One range is to be output from the listing below, exactly as written: the line with "Q: In the image above, where is the rolling" to the line with "Q: In the image above, where is the grey fabric", both kept.

= = =

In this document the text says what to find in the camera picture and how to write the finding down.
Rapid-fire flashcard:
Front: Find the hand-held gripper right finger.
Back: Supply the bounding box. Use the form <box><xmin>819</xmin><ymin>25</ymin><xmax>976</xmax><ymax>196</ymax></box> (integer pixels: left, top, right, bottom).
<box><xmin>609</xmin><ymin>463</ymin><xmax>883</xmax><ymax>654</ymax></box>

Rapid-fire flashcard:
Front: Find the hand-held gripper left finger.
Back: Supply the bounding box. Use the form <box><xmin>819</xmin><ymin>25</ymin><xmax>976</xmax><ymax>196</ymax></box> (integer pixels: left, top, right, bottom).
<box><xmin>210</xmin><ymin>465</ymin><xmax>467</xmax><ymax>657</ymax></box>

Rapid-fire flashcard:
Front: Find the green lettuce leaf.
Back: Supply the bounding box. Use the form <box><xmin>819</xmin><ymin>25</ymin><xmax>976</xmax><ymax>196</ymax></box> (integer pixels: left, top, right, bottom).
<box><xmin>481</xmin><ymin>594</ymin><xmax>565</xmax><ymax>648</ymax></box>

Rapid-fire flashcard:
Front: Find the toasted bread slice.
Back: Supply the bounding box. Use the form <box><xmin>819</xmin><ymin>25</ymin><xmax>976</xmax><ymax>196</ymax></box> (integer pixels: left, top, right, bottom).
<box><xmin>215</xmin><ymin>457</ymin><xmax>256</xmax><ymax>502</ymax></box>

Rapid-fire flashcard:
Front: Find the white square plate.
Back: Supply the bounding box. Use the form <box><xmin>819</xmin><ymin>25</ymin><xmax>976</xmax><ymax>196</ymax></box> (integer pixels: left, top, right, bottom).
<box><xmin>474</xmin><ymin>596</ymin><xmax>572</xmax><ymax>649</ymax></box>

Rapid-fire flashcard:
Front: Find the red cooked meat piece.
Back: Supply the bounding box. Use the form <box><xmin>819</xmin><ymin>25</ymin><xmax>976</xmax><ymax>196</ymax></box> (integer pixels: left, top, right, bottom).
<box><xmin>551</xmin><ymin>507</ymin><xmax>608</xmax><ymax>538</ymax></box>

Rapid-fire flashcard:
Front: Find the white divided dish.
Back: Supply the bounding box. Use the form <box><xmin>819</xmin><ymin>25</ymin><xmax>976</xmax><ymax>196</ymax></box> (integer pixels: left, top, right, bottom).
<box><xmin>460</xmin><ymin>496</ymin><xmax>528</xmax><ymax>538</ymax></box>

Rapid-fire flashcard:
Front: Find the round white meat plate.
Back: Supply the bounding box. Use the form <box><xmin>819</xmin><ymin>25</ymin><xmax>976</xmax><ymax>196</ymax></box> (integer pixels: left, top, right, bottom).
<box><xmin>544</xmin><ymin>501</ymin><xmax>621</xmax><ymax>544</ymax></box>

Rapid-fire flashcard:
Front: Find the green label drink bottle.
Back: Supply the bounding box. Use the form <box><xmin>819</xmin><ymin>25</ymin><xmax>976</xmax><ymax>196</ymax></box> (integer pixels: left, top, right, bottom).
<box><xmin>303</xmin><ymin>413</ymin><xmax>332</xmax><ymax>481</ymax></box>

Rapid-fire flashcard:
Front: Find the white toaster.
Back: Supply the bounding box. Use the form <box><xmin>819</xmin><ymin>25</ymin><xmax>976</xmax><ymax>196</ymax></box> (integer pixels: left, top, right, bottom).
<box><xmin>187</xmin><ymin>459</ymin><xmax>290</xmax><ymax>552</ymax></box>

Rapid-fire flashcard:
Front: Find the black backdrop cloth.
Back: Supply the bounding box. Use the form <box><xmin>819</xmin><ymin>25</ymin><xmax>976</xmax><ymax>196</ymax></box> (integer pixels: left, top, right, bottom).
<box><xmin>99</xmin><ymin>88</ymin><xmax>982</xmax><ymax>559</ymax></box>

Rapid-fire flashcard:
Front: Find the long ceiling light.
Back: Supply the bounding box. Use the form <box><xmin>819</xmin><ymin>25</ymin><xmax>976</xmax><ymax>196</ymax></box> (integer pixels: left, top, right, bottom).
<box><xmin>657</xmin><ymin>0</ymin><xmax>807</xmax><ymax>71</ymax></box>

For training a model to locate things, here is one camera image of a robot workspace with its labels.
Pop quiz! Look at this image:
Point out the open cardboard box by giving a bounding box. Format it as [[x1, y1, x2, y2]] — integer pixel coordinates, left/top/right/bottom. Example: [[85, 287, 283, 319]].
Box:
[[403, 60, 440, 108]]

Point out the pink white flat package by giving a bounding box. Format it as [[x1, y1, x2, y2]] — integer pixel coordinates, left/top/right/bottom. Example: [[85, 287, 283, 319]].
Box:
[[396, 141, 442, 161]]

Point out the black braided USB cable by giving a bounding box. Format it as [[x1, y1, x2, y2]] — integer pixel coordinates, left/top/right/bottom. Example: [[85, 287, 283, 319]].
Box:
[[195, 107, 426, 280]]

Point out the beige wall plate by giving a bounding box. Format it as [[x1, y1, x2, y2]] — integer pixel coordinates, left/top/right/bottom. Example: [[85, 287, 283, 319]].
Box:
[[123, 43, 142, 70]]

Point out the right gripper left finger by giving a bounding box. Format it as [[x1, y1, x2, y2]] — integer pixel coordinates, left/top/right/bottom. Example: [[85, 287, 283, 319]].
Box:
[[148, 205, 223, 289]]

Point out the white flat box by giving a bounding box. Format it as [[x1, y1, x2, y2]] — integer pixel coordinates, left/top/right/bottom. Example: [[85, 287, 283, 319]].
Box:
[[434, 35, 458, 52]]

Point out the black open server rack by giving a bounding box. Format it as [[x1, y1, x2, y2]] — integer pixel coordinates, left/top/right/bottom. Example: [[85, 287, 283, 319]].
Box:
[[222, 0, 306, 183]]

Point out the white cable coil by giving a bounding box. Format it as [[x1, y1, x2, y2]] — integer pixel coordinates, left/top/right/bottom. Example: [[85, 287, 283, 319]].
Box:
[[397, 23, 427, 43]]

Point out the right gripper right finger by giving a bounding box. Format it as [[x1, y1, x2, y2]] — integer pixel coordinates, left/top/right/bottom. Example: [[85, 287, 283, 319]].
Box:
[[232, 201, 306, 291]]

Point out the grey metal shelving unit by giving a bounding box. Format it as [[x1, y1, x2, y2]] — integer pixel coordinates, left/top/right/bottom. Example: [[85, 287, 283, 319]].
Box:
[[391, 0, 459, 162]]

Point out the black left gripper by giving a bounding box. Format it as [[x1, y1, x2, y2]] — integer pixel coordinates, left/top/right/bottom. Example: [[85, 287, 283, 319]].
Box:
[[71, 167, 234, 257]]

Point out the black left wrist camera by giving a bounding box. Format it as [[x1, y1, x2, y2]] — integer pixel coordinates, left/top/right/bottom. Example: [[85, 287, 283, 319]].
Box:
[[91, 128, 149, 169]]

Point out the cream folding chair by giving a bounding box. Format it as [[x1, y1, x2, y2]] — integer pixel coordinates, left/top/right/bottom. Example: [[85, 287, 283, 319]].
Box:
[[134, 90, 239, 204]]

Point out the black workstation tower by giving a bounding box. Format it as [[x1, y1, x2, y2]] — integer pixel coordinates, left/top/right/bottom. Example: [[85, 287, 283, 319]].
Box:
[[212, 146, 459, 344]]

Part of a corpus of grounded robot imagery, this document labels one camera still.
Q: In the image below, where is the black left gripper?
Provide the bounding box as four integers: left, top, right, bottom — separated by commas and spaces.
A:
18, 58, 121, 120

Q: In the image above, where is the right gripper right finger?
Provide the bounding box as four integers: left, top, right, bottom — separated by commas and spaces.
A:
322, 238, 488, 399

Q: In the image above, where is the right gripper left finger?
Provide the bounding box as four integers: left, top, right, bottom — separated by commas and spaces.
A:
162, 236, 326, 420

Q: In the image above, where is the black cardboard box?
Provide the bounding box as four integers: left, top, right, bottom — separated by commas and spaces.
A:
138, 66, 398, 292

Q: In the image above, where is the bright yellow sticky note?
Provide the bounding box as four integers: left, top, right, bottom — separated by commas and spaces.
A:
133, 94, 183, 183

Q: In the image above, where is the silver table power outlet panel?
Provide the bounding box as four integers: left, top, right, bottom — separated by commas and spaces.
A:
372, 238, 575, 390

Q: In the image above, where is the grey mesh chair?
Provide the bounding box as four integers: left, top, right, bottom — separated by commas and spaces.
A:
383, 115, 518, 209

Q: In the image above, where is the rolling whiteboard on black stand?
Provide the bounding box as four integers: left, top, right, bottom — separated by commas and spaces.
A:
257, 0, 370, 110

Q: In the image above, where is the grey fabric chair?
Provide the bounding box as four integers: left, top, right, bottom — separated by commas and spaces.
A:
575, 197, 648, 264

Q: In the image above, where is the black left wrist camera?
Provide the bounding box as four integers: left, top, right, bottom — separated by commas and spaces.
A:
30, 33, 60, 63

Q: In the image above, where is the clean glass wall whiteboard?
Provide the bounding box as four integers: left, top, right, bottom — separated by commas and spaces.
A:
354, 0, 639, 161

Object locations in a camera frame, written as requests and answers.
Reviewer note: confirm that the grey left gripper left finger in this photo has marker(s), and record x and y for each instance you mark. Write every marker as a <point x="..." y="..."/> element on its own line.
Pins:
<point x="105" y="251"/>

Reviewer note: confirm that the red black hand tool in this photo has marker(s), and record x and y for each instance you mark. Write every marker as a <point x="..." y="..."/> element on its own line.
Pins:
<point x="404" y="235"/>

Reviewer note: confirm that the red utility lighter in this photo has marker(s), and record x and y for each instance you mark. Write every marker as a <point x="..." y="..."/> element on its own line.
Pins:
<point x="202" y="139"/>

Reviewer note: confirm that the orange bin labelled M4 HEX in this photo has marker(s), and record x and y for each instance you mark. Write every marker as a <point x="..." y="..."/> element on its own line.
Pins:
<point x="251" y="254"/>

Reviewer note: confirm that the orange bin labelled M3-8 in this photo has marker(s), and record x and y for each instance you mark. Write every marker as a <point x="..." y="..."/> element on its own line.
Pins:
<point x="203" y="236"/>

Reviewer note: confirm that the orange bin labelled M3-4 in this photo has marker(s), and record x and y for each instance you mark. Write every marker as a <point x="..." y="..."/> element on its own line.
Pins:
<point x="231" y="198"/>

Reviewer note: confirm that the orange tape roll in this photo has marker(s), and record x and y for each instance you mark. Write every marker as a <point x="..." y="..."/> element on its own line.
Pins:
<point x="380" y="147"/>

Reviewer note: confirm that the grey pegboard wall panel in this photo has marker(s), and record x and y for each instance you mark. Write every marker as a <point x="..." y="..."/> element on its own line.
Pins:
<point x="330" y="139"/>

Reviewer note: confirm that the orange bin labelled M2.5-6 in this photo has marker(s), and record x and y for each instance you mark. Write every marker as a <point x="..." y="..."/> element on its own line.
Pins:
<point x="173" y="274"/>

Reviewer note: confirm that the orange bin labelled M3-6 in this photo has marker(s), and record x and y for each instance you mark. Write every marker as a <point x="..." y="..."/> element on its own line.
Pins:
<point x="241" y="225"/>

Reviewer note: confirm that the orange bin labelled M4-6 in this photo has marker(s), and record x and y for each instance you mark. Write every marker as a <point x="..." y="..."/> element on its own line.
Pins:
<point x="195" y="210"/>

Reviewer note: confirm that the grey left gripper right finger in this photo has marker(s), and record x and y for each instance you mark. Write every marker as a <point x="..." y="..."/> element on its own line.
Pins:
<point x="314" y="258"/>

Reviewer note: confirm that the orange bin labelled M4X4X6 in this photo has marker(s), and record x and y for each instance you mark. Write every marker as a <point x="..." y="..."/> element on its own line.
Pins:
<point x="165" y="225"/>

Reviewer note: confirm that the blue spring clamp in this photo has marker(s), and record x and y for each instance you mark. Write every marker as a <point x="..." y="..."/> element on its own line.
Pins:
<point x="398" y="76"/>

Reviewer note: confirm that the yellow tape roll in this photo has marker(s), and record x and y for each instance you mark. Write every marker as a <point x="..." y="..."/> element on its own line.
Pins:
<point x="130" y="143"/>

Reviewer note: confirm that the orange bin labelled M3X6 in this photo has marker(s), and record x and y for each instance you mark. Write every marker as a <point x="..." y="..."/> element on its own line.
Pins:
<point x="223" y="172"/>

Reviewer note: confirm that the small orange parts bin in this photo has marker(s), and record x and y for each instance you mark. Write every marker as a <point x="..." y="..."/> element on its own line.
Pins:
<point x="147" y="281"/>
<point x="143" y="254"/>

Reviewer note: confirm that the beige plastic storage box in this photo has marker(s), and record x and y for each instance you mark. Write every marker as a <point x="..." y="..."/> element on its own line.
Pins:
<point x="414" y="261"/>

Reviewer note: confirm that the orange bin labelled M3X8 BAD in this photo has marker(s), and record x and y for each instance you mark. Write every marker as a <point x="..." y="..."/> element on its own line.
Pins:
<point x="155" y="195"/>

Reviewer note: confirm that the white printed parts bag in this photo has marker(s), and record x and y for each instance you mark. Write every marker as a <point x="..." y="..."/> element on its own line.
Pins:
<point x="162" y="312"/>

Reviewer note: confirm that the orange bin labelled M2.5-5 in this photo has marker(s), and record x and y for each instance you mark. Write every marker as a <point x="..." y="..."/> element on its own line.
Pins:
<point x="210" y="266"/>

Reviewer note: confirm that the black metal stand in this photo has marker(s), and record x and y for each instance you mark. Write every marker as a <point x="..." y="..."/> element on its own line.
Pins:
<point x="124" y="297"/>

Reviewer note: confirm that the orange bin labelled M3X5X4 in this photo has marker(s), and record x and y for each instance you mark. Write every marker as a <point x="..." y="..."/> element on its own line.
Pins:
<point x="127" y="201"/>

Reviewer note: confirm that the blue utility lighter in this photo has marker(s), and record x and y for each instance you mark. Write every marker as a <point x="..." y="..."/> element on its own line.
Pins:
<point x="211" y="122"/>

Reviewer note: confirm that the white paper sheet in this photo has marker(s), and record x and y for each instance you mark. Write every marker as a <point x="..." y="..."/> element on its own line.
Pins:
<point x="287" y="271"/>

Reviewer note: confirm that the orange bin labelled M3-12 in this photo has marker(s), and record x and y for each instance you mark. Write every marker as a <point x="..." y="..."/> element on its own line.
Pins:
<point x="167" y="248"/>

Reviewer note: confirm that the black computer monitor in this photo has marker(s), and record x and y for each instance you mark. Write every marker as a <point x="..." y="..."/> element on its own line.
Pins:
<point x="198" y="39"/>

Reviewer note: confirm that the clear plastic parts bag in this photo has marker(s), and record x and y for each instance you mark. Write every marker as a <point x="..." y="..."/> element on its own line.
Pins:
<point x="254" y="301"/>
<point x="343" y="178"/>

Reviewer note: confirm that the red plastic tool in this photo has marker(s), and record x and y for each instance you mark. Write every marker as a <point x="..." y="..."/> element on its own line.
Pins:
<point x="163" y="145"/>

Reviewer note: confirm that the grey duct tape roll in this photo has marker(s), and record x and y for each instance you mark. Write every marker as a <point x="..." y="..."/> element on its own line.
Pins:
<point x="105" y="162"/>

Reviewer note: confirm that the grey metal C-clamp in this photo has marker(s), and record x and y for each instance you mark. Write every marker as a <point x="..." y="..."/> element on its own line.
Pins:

= = =

THE COMPLETED TASK:
Q: In the image above, where is the rolling whiteboard on black stand?
Provide the bounding box as four integers: left, top, right, bottom — separated by commas and spaces.
A:
257, 0, 370, 110

Q: In the image above, where is the grey fabric chair?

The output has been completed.